■ DESCRIPTION OF THE TASK ■
Wherever a line in the material contains the word "camera", copy that line.

■ EXTRACTED ENTRIES ■

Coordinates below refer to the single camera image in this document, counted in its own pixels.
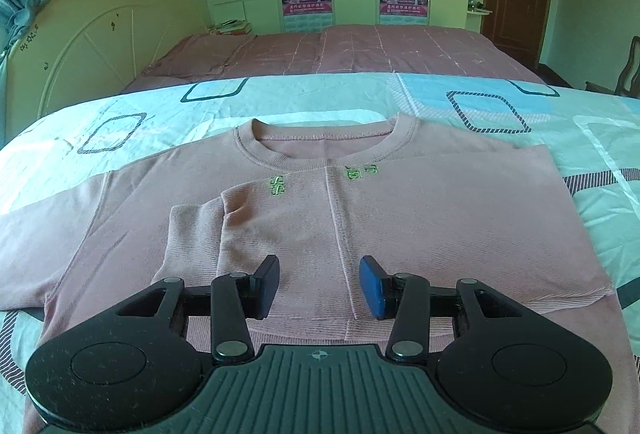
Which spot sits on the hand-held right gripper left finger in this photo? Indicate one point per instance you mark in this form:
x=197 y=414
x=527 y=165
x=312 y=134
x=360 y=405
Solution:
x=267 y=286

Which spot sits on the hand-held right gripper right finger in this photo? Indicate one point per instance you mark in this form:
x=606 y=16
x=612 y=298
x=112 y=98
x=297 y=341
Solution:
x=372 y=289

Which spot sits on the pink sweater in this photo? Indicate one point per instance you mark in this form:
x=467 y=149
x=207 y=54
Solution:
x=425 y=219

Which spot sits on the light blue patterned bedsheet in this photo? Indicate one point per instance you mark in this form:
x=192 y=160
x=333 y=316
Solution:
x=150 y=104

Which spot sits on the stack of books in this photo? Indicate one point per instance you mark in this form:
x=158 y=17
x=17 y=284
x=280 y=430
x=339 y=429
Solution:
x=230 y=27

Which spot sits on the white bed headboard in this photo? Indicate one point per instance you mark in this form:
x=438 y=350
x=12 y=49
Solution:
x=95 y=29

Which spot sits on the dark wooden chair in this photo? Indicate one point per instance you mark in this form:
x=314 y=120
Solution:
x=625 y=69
...
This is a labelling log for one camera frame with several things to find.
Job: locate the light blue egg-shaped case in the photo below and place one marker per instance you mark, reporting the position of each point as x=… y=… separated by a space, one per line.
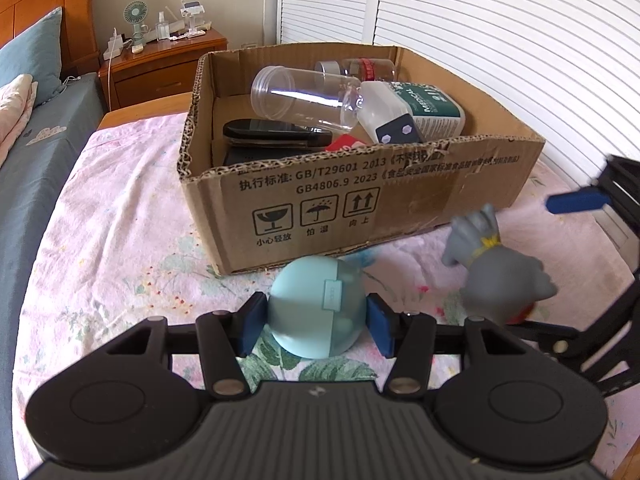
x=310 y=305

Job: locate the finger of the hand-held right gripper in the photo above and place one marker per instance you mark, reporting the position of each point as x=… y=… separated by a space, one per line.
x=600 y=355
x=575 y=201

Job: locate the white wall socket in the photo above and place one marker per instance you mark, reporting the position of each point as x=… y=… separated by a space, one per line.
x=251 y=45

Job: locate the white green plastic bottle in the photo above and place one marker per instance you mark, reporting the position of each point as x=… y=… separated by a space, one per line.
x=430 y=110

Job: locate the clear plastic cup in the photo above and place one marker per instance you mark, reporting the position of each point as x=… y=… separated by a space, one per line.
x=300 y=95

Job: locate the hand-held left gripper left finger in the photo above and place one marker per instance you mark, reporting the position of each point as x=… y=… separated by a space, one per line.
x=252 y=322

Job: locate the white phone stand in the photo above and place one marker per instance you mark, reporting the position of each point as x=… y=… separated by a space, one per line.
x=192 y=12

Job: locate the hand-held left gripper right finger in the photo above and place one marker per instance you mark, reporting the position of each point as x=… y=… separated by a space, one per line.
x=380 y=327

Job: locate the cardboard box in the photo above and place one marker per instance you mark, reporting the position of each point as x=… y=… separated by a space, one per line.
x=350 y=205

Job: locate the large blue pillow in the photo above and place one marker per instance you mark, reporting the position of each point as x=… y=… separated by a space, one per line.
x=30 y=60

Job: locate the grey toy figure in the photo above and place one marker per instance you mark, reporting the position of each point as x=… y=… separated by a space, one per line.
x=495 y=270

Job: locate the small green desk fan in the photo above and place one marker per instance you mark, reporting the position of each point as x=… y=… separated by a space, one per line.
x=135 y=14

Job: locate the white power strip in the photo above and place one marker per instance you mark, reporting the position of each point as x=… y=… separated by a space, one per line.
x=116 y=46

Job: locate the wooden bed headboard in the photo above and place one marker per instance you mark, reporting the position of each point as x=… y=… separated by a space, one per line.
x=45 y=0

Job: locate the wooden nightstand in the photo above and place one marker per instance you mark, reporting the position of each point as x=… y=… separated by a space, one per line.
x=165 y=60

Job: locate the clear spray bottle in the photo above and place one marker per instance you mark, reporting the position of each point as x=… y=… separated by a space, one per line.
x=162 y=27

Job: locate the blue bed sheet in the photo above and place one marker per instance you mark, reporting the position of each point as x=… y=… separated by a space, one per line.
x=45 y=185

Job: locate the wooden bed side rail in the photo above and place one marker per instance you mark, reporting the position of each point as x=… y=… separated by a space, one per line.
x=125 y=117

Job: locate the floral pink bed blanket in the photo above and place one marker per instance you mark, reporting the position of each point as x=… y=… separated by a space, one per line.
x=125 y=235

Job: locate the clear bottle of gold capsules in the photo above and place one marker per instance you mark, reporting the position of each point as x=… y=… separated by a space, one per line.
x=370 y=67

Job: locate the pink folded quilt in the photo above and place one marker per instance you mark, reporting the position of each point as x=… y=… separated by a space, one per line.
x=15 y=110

■ ANSWER TO THE PROBLEM ■
Coordinates below refer to the single camera image in this document, counted in its own pixels.
This is a labelling log for one camera frame with several things to find.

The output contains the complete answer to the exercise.